Figure 4. SRH antibody responses following vaccination and challenge

Mean SRH antibody in vaccinated horses measured against (a) Ohio/03, (b) Aboyne/05, and (c) Richmond/07. Error bars represent SEM. Ponies received three doses of vaccine (V1, V2 and V3) and were challenged with live equine influenza virus (Ch). Monovalent = Ohio/03 HA, Trivalent = Ohio/03 HA + Aboyne/05 HA + Bari/05 HA, Control = empty CMV/R vector, NS = needle and syringe, NF = needle-free device.

Figure 5. Mean clinical scores post-challenge

(a) Mean daily clinical scores for 8 days post-challenge. (b) Mean summed clinical scores for days 1 through 8 broken down by clinical sign. Error bars represent SEM. See Table 1 for scoring index. (Resp = respiration, Dem = demeanor, N Dis = nasal discharge, Cough = coughing) Ponies received three doses of vaccine (V1, V2 and V3) and were challenged with live equine influenza virus (Ch). Monovalent = Ohio/03 HA, Trivalent = Ohio/03 HA + Aboyne/05 HA + Bari/05 HA, Control = empty CMV/R vector, NS = needle and syringe, NF = needle-free device. One pony in the monovalent NF group was euthanized at wk 10 due to unrelated cecocolic intusseption with secondary peritonitis. Necropsy investigation revealed that this was not a vaccine-related event.

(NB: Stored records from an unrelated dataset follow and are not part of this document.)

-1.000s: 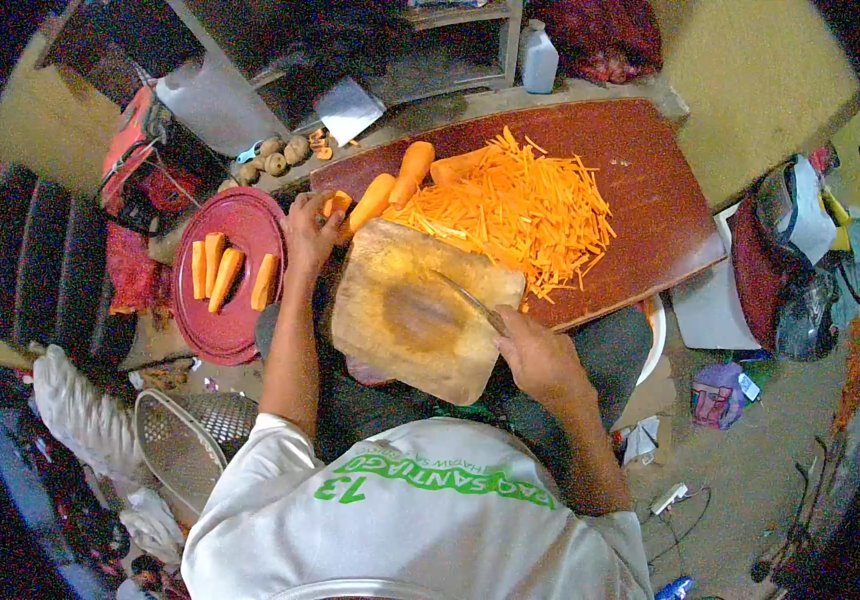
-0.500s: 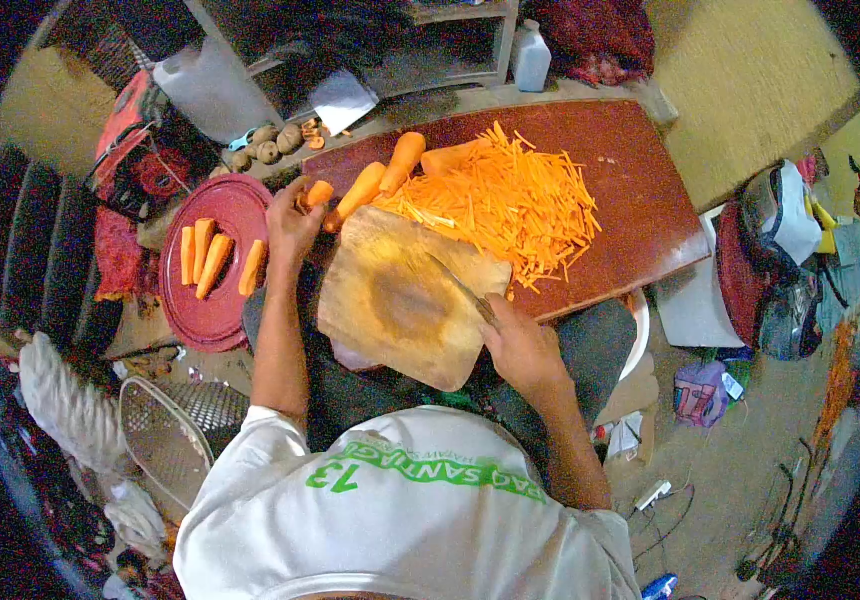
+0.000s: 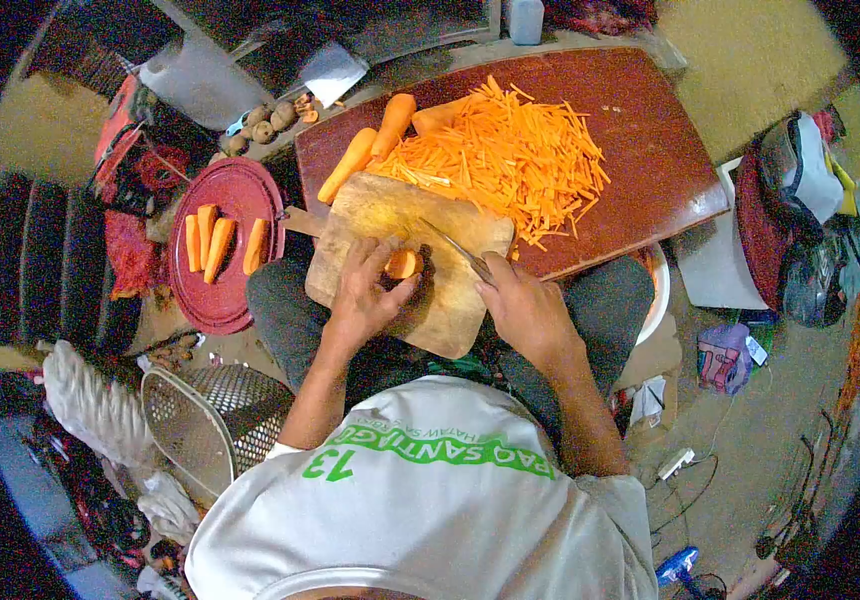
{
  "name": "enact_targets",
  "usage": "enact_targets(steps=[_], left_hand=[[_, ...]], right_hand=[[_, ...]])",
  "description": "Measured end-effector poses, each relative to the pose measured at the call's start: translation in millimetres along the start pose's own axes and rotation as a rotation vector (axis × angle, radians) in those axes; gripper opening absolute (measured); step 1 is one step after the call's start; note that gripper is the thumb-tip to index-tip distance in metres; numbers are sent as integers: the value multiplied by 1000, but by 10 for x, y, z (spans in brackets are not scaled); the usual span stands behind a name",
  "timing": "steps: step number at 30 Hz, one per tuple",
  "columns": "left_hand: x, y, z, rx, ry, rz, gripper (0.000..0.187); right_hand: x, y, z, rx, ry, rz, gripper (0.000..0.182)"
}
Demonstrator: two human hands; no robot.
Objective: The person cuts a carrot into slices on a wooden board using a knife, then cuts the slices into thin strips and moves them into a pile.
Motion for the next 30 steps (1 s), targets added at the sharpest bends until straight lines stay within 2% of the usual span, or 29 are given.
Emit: enact_targets(steps=[6,8,12,14,17,24,30], left_hand=[[76,-38,126,19,2,13,46],[101,3,112,54,13,-50,44],[166,36,29,59,-107,-151,40],[197,-4,0,12,-159,-139,39],[214,-71,-10,-64,-193,-107,38],[173,-88,-102,-151,-211,1,42],[197,-169,-52,-193,-228,-12,44]], right_hand=[[53,-48,80,-133,54,125,48],[63,-56,121,-127,44,170,51],[127,69,181,-253,34,59,48],[171,158,222,-344,67,29,46],[211,196,311,-286,141,58,45],[187,245,443,-138,138,199,47],[76,381,495,-28,147,336,43]])
Point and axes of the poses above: each hand's wrist, its own x-axis away from the middle knuckle, its own y-axis out of the back of the hand, z = x × y, the point moved 10 cm from there along -x, towards the middle knuckle, and after that the axes turned 9 degrees about x, right-handed, at the moved point
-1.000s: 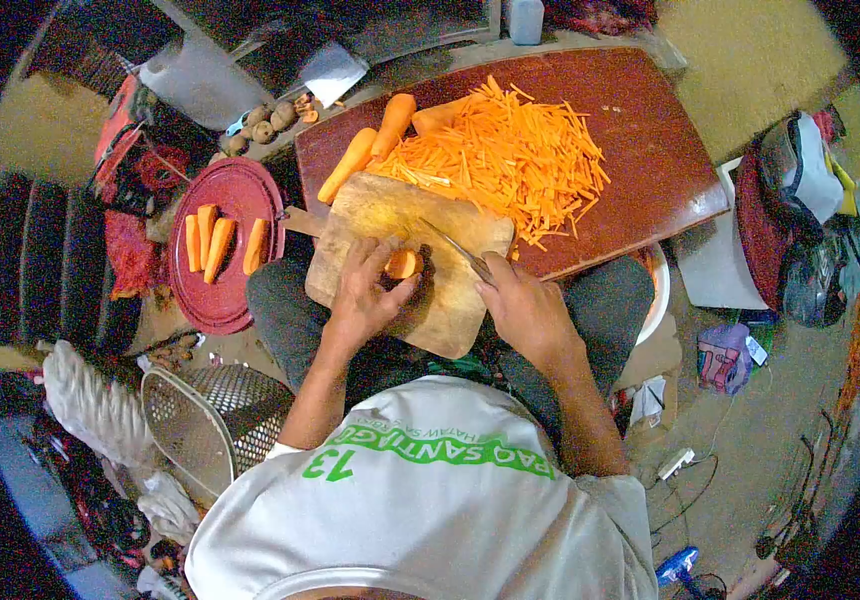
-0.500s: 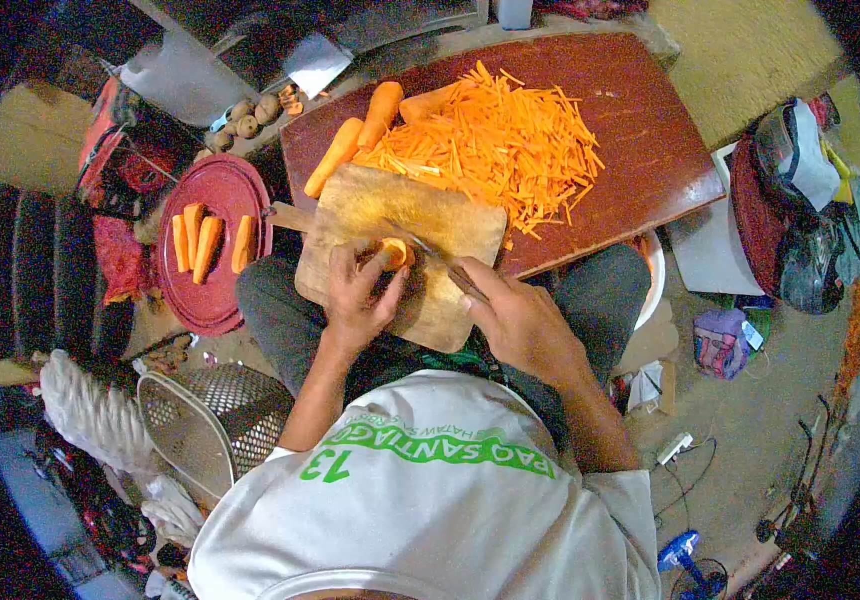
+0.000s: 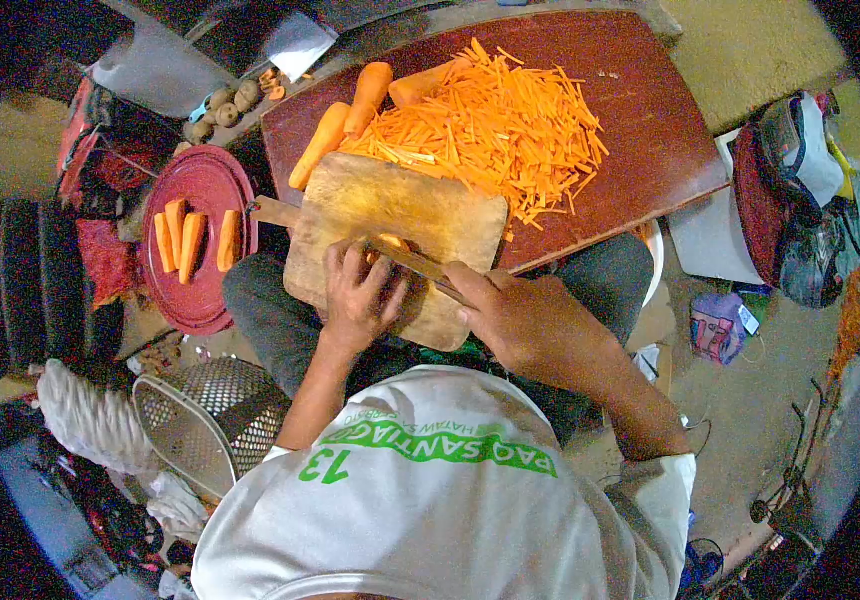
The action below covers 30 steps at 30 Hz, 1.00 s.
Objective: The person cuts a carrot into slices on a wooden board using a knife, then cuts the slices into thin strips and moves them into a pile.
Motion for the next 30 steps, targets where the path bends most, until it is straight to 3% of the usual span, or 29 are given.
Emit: enact_targets(steps=[11,17,21,24,29,30], left_hand=[[68,-57,7,-12,-11,-20,46],[109,-99,43,-10,3,-11,47],[133,-110,41,-10,-10,-2,48],[76,-41,4,-1,-25,-65,45],[143,-111,41,32,-5,-4,52],[135,-109,40,43,-4,1,53]], right_hand=[[-193,83,16,136,135,57,35],[-294,104,18,61,205,120,33],[-330,59,-35,65,95,191,31],[-391,-5,-97,39,94,189,33],[-612,-226,-74,126,234,107,35],[-639,-277,-173,51,183,107,37]])
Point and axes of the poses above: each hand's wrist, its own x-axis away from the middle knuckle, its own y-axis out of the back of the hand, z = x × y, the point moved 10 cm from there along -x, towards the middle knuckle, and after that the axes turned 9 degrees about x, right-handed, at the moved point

Figure 6. Mean daily rectal temperature post-challenge

The mean rectal temperatures for the first three days following challenge. After day +3, all temperatures returned to normal range. Error bars represent SEM. Ponies received three doses of vaccine (V1, V2 and V3) and were challenged with live equine influenza virus (Ch). Monovalent = Ohio/03 HA, Trivalent = Ohio/03 HA + Aboyne/05 HA + Bari/05 HA, Control = empty CMV/R vector, NS = needle and syringe, NF = needle-free device.

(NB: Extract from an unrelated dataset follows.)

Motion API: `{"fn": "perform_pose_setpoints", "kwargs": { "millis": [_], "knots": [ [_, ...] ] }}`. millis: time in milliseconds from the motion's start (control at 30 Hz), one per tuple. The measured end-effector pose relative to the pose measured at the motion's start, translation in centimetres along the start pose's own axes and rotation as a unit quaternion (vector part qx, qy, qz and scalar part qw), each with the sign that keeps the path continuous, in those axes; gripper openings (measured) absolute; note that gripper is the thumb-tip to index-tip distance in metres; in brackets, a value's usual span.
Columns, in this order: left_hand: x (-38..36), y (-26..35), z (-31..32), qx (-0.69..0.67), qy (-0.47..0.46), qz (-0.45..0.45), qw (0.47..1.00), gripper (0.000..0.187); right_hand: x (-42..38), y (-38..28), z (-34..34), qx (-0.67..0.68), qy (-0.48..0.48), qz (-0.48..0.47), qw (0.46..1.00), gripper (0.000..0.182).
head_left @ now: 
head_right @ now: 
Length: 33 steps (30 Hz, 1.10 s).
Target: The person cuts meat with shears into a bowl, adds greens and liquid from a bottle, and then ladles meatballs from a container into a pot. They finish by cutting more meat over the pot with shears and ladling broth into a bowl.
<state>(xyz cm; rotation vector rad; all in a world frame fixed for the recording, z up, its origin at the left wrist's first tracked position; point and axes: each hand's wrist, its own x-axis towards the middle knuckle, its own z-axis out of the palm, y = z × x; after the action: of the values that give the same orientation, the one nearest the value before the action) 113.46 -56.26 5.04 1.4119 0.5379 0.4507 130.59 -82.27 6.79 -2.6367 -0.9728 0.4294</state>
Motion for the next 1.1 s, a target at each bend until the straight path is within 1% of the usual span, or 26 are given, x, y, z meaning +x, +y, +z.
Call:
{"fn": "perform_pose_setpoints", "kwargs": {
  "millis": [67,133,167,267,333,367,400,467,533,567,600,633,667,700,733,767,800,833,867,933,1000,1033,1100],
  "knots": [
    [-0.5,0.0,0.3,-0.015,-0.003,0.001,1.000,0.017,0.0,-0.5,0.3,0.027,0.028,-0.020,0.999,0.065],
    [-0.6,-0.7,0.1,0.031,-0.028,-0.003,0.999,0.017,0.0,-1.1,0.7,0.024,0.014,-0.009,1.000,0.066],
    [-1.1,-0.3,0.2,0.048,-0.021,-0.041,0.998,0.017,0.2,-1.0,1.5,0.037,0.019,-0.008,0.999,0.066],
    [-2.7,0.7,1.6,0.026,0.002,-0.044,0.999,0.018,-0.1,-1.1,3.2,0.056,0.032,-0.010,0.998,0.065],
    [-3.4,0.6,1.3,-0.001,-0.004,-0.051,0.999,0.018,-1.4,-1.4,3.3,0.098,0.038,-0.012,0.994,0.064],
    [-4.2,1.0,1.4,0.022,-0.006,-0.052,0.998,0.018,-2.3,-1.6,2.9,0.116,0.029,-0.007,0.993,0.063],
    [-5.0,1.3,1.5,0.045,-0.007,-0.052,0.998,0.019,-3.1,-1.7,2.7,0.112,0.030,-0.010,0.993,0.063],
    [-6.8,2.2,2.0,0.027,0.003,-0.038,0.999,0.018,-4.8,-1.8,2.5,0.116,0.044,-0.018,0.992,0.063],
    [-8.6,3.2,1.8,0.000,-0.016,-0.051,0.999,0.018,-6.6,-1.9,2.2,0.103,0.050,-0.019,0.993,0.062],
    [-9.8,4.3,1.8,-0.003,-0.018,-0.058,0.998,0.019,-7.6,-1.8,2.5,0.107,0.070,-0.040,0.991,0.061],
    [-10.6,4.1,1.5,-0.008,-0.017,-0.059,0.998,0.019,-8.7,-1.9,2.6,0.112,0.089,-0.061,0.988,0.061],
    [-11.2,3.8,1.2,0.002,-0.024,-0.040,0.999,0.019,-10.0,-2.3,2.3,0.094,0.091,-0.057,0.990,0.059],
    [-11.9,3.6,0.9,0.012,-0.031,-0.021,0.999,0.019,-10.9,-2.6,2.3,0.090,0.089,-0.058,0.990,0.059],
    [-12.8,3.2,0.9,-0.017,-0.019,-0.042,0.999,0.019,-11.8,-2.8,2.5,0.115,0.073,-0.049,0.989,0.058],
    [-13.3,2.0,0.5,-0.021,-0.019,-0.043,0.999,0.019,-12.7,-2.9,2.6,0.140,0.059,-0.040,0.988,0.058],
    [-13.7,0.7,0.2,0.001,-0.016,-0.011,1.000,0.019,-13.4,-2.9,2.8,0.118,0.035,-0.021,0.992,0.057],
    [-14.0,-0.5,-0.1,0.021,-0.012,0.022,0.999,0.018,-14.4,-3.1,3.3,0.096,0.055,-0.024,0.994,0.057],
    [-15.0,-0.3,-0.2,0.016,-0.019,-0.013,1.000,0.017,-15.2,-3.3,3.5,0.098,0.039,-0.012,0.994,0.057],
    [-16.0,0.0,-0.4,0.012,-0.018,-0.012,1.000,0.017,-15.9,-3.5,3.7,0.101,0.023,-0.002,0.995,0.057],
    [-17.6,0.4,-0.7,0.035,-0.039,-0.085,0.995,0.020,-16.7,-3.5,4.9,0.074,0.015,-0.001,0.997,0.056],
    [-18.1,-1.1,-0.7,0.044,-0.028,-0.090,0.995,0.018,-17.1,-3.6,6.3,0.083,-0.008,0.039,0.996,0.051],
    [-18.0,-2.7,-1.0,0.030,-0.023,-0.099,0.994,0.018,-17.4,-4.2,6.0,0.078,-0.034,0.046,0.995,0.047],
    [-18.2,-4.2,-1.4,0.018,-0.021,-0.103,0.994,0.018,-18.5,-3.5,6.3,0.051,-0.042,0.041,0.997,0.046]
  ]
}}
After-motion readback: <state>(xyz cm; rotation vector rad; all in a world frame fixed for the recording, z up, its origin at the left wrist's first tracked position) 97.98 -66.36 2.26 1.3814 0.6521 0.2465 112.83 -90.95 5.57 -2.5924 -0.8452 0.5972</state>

Figure 7. Pro-inflammatory cytokine mRNA induction post-challenge

Interleukin 6 (IL-6) (a), interleukin 1 (IL-1) (b), tumor necrosis factor-alpha (TNFα) (c), and interferon-gamma (IFNγ) (d) expression in whole blood collected in PAXgene tubes was determined by quantitative RT-PCR. RQ is the ratio of each daily sample’s normalized measurement to that of the Day -1 average (calibrator). Error bars represent SEM. Ponies received three doses of vaccine (V1, V2 and V3) and were challenged with live equine influenza virus (Ch). Monovalent = Ohio/03 HA, Trivalent = Ohio/03 HA + Aboyne/05 HA + Bari/05 HA, Control = empty CMV/R vector, NS = needle and syringe, NF = needle-free device.